Aside, did you know all medical insurances are required to cover reconstructive breast surgery by law?  I didn’t know that, but apparently the lobby is so large they have no choice.  Apparently studies show quality of life is greater after cancer for those women who choose to do reconstruction.  We are still weighing the pros and cons, and we have lots of time to consider it.

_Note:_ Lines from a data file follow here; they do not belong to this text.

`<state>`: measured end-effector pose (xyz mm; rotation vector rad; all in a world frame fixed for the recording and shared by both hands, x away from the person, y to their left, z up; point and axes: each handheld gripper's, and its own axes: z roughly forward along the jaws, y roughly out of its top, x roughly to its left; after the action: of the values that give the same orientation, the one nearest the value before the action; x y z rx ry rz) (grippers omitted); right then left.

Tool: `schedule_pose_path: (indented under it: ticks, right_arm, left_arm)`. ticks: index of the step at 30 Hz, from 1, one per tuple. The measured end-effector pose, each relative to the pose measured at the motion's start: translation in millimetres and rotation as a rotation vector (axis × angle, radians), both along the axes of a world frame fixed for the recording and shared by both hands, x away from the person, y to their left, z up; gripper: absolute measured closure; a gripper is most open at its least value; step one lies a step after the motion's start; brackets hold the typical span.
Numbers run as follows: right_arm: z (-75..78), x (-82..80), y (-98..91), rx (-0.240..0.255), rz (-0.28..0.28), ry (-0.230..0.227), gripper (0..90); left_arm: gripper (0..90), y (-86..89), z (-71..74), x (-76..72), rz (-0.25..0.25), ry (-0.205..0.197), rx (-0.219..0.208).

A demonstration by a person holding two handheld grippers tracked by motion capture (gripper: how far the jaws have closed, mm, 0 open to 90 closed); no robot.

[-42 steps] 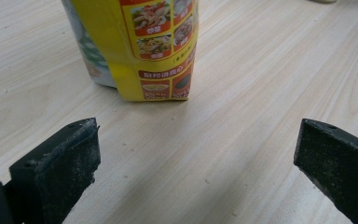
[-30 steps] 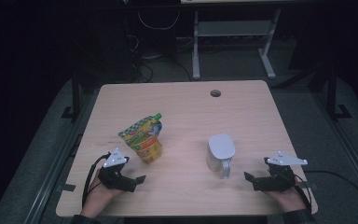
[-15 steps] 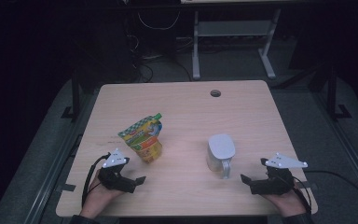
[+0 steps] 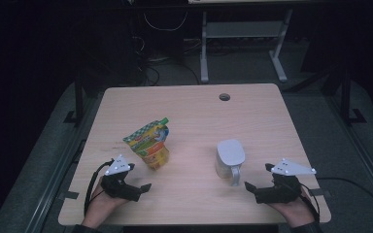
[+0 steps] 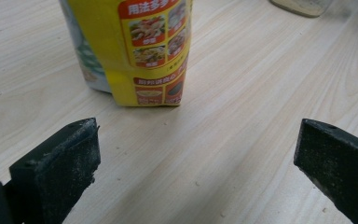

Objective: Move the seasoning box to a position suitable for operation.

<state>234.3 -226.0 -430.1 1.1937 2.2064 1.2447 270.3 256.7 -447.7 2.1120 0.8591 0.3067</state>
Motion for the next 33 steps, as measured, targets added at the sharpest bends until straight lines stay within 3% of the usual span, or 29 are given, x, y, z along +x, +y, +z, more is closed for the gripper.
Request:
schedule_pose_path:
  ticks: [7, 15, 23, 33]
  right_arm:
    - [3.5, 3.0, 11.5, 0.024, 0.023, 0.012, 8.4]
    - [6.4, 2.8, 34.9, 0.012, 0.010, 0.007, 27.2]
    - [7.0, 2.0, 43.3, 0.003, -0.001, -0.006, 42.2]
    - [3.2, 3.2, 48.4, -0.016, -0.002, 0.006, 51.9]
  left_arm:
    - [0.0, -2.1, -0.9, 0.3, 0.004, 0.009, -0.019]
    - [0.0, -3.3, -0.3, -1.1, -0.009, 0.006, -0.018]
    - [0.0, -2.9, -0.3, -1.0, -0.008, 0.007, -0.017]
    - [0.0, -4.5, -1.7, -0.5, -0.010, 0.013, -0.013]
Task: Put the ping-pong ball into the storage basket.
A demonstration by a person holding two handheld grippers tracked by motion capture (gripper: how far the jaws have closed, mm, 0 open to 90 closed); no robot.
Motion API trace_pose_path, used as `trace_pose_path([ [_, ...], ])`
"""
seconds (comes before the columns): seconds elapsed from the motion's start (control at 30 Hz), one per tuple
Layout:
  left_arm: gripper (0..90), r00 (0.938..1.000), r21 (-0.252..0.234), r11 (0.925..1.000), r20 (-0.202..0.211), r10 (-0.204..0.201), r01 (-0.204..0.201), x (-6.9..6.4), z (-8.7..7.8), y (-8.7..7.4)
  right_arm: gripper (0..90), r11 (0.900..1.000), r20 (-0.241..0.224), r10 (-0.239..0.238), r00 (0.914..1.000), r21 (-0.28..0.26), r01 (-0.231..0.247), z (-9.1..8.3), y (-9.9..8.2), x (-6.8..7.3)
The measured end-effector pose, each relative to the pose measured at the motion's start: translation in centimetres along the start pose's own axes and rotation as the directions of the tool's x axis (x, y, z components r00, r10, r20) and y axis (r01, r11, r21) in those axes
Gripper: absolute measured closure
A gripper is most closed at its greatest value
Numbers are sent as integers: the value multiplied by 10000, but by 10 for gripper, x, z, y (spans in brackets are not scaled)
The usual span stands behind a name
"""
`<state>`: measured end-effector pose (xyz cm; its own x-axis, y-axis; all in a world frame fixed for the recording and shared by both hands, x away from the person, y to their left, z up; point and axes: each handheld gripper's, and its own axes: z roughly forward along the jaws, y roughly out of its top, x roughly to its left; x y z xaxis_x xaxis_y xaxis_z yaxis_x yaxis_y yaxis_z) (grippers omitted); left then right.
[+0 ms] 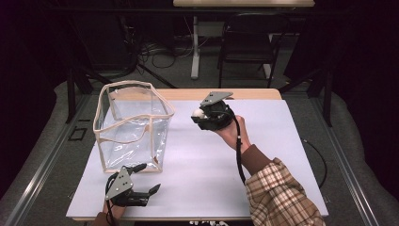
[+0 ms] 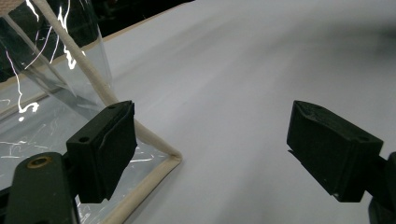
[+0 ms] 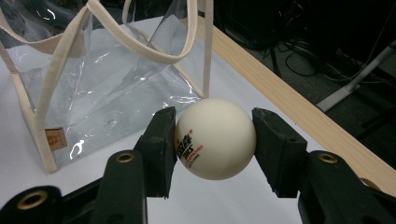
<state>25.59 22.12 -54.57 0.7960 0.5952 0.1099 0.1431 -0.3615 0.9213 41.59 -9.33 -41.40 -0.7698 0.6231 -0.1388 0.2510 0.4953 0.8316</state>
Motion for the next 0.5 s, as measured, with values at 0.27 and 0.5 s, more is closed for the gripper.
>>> trace_pose_path([
  [0.27,159,10000,11,10000,-1,3,-3,0,0,0,510,9999,-31,-126,9999,-24,126,2,6,1],
  [0.5,159,10000,2,10000,22,2,-2,0,0,0,511,9998,10,-181,9998,-34,181,3,12,1],
])
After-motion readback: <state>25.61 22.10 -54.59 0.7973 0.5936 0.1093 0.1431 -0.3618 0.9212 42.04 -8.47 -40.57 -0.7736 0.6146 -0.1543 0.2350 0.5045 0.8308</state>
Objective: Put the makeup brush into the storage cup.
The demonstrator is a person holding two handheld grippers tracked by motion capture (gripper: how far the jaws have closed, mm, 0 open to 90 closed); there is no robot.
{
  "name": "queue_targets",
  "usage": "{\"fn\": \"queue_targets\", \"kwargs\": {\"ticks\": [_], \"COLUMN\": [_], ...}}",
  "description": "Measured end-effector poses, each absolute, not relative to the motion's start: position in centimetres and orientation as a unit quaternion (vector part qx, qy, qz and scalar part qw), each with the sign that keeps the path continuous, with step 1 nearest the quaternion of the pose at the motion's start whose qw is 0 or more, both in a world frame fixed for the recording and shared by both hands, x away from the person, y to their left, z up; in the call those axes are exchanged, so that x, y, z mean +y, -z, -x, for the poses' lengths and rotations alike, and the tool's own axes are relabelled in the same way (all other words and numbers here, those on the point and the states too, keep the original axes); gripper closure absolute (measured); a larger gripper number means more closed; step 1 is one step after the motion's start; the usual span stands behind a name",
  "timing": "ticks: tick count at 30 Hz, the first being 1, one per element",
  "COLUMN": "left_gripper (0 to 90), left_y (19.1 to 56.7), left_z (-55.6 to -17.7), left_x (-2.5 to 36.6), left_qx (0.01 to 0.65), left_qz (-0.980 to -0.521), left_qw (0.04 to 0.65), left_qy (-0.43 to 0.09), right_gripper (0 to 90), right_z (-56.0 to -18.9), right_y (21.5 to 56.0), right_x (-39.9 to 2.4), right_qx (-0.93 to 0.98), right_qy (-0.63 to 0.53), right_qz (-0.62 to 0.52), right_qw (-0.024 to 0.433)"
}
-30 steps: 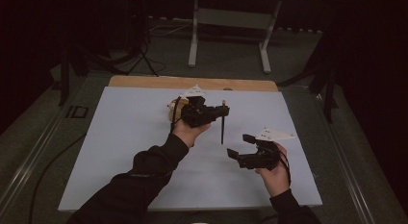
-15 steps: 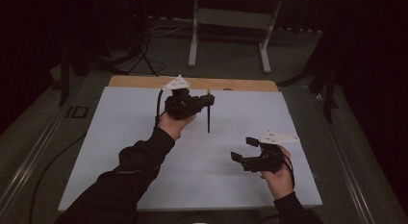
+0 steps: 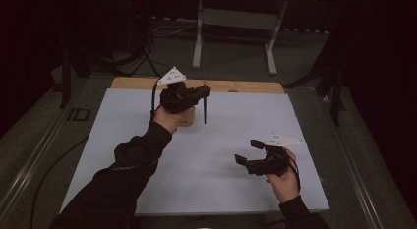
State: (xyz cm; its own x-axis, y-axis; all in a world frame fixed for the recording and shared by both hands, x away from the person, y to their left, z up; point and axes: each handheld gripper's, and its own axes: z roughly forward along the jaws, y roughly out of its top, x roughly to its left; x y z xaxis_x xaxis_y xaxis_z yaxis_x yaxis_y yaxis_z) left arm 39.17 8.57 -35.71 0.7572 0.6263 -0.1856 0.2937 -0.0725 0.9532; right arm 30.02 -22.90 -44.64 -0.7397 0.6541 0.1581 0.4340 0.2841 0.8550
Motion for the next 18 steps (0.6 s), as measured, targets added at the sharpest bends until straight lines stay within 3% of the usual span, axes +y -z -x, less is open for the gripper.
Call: {"fn": "queue_targets", "kwargs": {"ticks": [18], "left_gripper": [84.1], "left_y": [33.6], "left_z": [-41.5], "left_x": [10.7], "left_qx": [0.324], "left_qz": [-0.700], "left_qw": [0.605], "left_qy": [-0.197], "right_gripper": [13.5], "right_z": [-30.0], "right_y": [44.6], "right_x": [-23.0], "right_qx": [0.793], "right_qy": [-0.492], "right_qz": [-0.343], "right_qw": [0.113]}}
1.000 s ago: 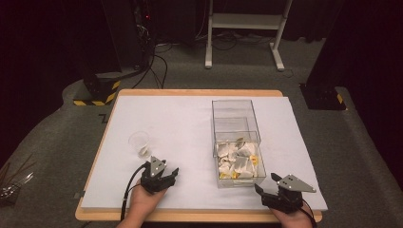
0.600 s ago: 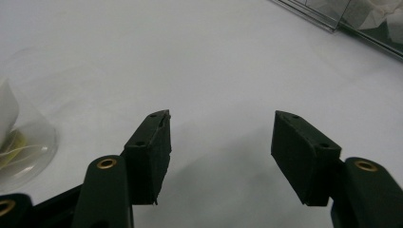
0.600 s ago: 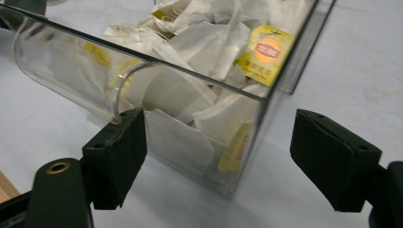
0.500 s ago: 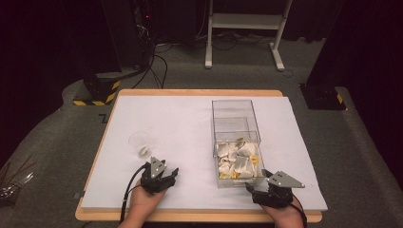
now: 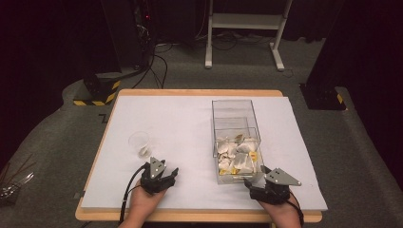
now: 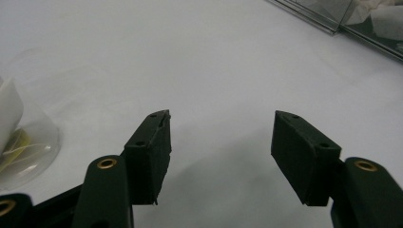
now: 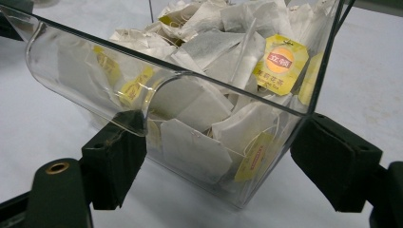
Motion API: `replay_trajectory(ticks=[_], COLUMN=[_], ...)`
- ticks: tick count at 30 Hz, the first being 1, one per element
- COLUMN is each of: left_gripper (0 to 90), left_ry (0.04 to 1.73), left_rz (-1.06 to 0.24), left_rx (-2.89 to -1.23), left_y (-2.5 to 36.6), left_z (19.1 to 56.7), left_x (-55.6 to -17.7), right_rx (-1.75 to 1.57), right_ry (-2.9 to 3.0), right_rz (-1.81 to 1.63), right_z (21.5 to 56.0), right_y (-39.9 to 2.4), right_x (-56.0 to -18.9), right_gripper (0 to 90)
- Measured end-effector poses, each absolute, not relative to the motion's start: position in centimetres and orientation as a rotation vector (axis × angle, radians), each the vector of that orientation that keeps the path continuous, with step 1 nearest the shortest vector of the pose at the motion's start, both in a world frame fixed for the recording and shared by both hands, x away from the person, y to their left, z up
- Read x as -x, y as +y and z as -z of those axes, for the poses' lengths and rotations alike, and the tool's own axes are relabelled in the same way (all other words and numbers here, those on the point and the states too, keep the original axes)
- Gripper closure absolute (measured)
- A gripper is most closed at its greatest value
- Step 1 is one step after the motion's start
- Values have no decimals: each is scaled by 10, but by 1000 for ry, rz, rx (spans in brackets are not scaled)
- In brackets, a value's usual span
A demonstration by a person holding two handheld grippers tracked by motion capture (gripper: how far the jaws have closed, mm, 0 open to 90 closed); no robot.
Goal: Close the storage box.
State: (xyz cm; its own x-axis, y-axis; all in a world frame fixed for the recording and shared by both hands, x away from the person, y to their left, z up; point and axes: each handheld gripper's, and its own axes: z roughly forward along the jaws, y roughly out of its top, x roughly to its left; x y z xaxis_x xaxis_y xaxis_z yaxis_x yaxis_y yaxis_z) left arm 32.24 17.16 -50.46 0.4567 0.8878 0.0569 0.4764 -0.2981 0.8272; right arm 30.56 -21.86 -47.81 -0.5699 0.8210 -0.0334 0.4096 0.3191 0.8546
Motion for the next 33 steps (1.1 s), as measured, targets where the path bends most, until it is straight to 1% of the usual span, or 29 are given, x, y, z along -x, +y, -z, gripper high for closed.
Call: replay_trajectory(ticks=[17,33], left_gripper=[392,392], left_ry=[1142,1136], left_rz=[-661,-639], left_rx=[-1946,-1963], left_y=[172,172], left_z=[505,505], left_x=[-323,-325], right_rx=[-1111,-1203], right_ry=[2073,1987], right_rz=[-1145,-1082], right_z=[475,473], right_y=[-213,-205], right_x=[-322,-363], right_gripper=[175,143])
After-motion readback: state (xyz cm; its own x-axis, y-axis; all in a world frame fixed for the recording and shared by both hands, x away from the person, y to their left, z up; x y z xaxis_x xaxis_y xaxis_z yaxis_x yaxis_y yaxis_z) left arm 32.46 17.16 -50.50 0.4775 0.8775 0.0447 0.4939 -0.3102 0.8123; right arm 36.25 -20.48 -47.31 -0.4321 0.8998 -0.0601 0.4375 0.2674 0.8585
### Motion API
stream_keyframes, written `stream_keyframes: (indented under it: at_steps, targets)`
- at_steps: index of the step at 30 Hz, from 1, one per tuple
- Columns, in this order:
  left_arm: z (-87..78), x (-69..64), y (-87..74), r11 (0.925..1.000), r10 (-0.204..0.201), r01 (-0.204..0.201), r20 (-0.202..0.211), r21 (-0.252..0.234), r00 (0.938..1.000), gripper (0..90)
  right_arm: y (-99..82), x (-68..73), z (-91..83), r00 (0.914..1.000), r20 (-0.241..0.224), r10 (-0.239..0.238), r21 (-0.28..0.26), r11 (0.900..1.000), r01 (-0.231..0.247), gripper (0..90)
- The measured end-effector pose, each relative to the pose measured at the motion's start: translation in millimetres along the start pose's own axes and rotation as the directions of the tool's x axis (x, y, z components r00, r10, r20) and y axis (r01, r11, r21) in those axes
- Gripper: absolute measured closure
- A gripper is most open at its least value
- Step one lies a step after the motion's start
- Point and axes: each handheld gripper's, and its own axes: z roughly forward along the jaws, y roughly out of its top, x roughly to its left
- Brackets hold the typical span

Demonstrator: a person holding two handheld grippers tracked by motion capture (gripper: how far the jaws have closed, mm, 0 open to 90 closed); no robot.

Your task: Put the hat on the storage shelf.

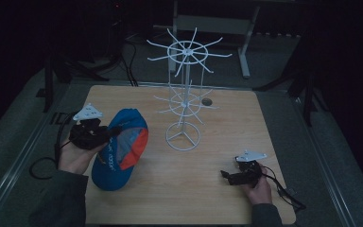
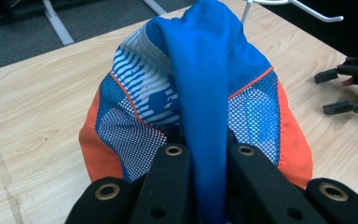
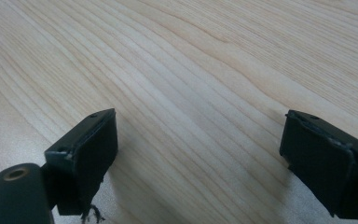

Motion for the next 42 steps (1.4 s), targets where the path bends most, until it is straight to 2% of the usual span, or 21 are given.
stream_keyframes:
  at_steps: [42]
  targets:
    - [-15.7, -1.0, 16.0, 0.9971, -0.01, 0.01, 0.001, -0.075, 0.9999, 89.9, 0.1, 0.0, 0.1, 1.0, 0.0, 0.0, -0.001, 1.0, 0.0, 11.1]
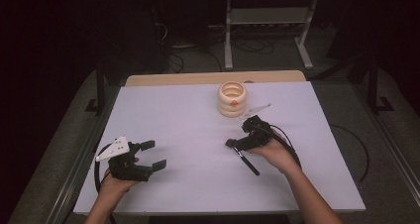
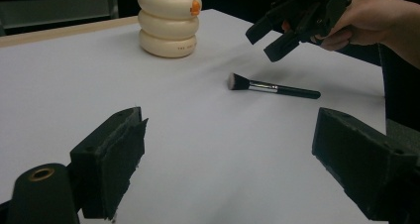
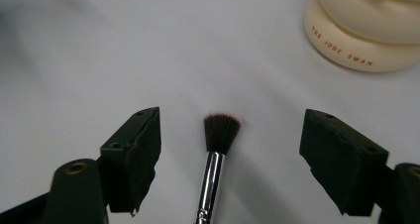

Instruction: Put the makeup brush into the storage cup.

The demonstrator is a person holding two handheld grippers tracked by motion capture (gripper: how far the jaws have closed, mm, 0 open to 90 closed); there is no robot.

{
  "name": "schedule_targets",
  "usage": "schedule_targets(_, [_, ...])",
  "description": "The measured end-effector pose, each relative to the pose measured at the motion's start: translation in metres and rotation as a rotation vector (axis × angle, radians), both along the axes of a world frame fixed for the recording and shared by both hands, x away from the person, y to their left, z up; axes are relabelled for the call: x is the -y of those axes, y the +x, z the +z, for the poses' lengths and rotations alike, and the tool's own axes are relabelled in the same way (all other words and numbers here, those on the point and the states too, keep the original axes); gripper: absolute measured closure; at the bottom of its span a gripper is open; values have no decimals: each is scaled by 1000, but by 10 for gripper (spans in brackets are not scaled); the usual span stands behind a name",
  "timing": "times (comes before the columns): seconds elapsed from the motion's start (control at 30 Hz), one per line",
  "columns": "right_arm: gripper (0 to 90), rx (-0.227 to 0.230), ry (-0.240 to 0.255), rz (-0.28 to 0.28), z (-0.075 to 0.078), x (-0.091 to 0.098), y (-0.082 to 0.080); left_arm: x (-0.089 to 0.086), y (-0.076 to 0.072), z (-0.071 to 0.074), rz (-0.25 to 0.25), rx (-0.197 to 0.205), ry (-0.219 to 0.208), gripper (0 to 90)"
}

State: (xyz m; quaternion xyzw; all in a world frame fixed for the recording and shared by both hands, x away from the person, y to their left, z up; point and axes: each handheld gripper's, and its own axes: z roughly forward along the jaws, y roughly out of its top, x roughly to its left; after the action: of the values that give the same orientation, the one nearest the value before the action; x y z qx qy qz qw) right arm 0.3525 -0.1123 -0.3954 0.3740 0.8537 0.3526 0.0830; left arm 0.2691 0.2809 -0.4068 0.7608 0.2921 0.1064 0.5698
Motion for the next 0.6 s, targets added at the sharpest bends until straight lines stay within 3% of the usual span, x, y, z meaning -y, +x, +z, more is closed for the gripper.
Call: schedule_targets(0.6, [392,-113,-55,16,-8,-7,2,0,0,0,0,1,1,125])
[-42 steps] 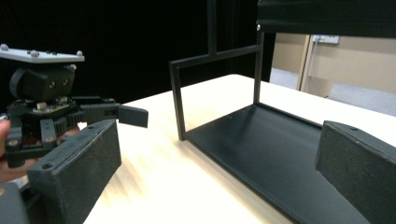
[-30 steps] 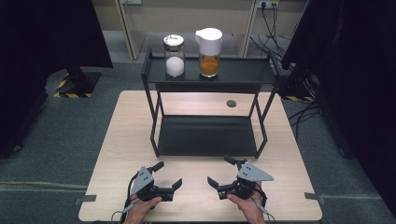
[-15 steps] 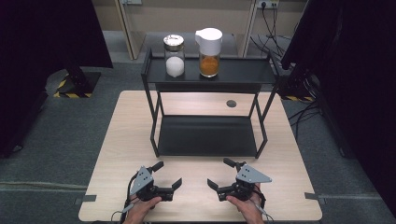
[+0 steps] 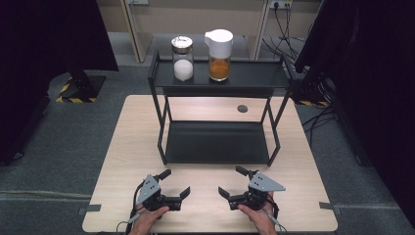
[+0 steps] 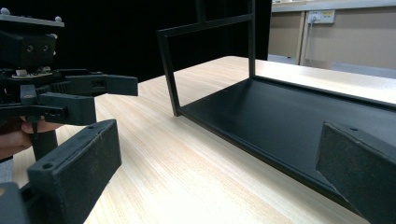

God is good.  He has given me opportunities to help others as others have helped me.  For those who may need words of comfort, remember this.  His grace is sufficient. He is made perfect in my weakness.  His strength helps me through this, and going through this makes me stronger.  There is no reason to fear, for God is with me.  (II Corinthians 12:9, Romans 5:4, Isaiah 41:10).

As I wrap up this week’s blog, I’m sitting here listening to sawing and pounding and zipping and banging as the house next door is being constructed.  This little rental house was a good place to live for a short period of time while looking for a more permanent home, but our lease is nearly up.  So we have put in an offer on a house (in an area that is already built) and if all goes well, we will close in the next couple of weeks.  I’ll keep you posted on that as well.

Next up:  Tuesday I see my oncologist.  Thursday is FEC #2 (out of 4).  Herceptin weekly.  Surgery on July 8th.